In a similar manner, practically every phrase, term, title, or permutation using the word “jihad” can be and is taken to refer to jihad that is warfare. In other words, as far as Islam’s centuries-old literature is concerned, “jihad” refers to offensive warfare for Islam’s sake, even though it may take a number of forms. All of this “lesser jihad” and “greater jihad” and “non-violent jihad” is all nonsense.
Two major points:
- There is no authentic or reliable source for the quote that is used to create this concept of jihad being external and internal. Its authenticity is disputed. Plus, there are far more sayings and quotes that state the exact opposite of the quote in question. One simple example, by Muhammad himself, is that “the gates of Heaven are under the shadow of swords.”
- The literature of Islam pertaining to jihad focuses on jihad as warfare. Sufi manuals and books, and those influenced by the same, may talk about jihad as internal warfare, but this is an innovation and unattested to in the normative or orthodox literature of Islam, including and especially those dealing with Islamic law and practice.
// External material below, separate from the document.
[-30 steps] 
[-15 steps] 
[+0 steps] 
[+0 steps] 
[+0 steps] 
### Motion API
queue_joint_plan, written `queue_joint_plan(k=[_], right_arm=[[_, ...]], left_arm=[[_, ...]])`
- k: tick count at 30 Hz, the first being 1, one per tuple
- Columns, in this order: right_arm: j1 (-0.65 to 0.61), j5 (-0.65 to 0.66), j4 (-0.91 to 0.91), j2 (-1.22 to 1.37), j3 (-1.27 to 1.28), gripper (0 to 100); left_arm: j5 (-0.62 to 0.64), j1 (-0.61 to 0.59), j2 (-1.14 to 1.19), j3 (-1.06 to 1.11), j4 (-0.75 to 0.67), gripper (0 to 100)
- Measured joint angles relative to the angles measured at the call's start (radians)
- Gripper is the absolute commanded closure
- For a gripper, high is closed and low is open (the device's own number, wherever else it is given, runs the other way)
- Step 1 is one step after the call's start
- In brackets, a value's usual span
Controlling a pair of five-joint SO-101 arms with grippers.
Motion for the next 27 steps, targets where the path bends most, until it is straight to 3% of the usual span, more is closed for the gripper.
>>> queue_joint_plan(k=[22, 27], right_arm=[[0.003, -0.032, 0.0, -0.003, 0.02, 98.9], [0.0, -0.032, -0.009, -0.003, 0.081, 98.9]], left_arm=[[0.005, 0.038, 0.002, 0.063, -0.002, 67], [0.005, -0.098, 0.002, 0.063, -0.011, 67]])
Therefore, let anyone who claims that jihad can be non-offensive (that is, taking a form that does not affect those other than oneself) be aware that one is wrong. Although the jihad to establish Islamism can take non-violent forms (such as propaganda, supplying the fighters, et cetera), no form of jihad (or, at least, no legitimate form of jihad) exists that concerns solely the self. All forms of jihad have the aim to reform and change and conquer those around one.